UN says Afghan heroin addiction has more than doubled
June 22, 2010Afghanistan produces 90 percent of the world's opium, the raw material used for making heroin. The crop is estimated to be worth almost three billion US dollars a year. Moreover, drug addiction in the country is soaring.
"What we have are staggering, astonishing results," said Sarah Waller from the UN Office on Drugs and Crime in Kabul at a news conference. "The increase in heroin use is up by 140 percent in comparison to the 2005 survey."
The new study issued by the UN and the Afghan government states the number of regular opium users in the war-torn country has jumped by over 50 percent in the past five years. Moreover, Afghans are increasingly addicted to cannabis, painkillers and tranquilizers.
Twice the global average
The study findings show that drug addiction in Afghanistan is twice the global average. Robert Watkins, the second-most senior UN official in the country, said the picture was "bleak" with "8 percent of Afghans – mostly young, mostly male – affected by this problem."

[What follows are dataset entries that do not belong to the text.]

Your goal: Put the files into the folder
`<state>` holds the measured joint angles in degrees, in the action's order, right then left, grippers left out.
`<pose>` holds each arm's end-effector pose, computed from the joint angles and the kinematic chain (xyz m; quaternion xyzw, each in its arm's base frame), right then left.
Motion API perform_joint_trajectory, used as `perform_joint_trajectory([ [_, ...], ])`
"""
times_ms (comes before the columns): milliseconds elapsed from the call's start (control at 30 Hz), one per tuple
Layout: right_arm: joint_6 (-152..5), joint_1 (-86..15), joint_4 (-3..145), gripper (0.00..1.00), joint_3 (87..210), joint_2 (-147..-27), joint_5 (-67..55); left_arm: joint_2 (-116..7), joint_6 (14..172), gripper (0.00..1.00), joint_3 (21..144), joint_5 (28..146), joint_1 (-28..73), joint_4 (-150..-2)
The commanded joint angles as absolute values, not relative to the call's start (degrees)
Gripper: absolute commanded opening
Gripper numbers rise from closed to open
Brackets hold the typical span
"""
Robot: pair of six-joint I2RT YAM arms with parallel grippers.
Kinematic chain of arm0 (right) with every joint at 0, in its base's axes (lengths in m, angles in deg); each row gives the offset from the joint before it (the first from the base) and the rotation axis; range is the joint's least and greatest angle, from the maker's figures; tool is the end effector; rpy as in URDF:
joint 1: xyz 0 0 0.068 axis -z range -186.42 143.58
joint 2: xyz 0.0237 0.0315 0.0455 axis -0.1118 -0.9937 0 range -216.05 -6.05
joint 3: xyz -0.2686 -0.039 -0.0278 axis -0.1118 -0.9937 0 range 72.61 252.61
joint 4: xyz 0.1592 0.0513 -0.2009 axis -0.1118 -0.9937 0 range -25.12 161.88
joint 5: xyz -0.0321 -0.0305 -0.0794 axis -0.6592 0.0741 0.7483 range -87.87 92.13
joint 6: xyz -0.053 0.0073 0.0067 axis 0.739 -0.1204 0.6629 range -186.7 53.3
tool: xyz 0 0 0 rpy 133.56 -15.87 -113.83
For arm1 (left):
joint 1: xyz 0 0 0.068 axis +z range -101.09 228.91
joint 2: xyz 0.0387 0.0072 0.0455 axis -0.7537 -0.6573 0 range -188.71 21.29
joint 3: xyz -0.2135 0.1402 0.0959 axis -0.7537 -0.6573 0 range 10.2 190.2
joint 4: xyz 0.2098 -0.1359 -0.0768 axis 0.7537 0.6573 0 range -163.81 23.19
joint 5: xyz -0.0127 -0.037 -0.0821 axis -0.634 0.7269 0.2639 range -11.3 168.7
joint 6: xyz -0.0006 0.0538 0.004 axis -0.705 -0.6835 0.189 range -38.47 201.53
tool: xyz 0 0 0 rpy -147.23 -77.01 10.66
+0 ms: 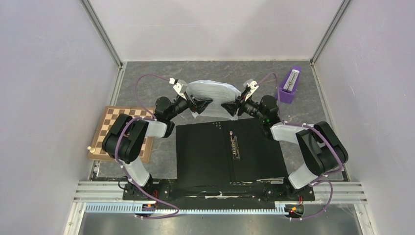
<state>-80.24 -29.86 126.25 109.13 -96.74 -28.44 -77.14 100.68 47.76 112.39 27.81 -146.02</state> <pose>0.2863 0.1439 0.2144 -0.2448 0.6623 0.3931 0.5890 0.3028 -0.1379 0.2102 0.2344 0.6027 -0.4272 0.6319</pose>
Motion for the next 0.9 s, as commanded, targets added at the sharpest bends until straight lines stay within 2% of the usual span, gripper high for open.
perform_joint_trajectory([
  [0, -80.7, -29.6, 129.7, 0.50, 108.9, -96.2, -29.9, -79.9, 105.9, 0.82, 51.2, 116.5, 28.1, -153.6],
  [867, -80.2, -29.6, 127.0, 0.50, 111.8, -97.6, -29.7, -84.4, 108.5, 0.83, 54.6, 114.0, 25.8, -152.6],
])
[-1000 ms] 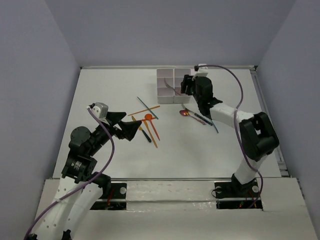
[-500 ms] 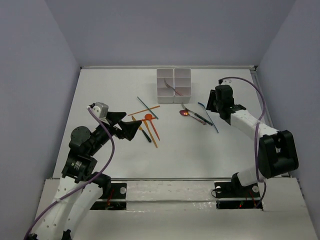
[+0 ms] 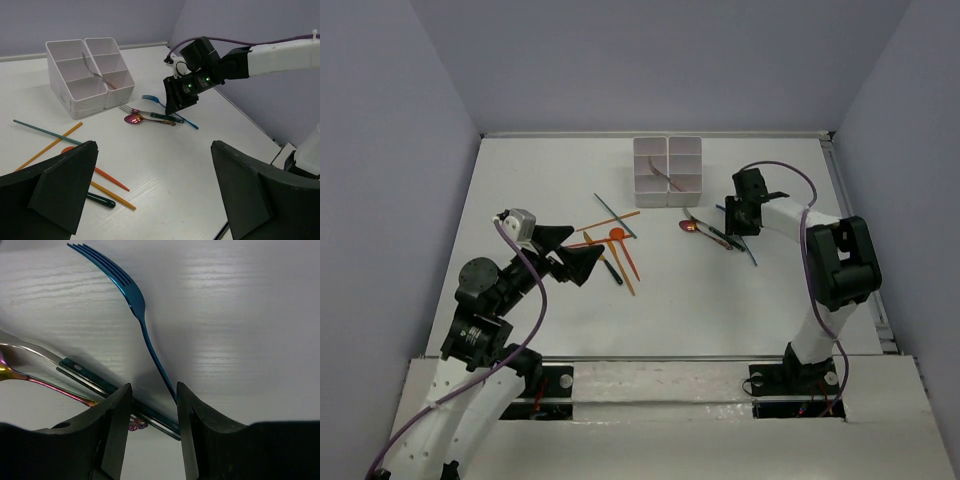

He added that a new generation of addicts was being created by the minute because "parents who don't have means to provide medicines for their children use narcotics as a way of softening the pain, the discomfort that children are experiencing as a result of whatever illness."
Although there have been consistent campaigns to combat the drug trade in Afghanistan and international troops have launched offensives against drug dealers and manufacturers, poppy fields are often left alone.
There is a reluctance to anger small farmers by taking away their livelihoods. Attempts to persuade farmers to plant different crops have not always been successful.
Many police recruits test positive for drug addiction
"Something that is also of great concern to us is that drug use within the police force is very high," Watkins added. "Varying from province to province, the report shows that between 12 and 41 percent of Afghan police recruits test positive for some kind of drug addiction. Clearly we're not just concerned about the safety, security and well-being of those individuals but we're concerned about the security and well-being of an entire nation."
The US-led international troops in Afghanistan have repeatedly said they will only be able to leave when the Afghan security forces and police are capable of keeping the situation under control.
In the meantime, observers fear the number of drug addicts will continue to rise because drugs are so easy to come by in the devastated country where many are traumatized by decades of war.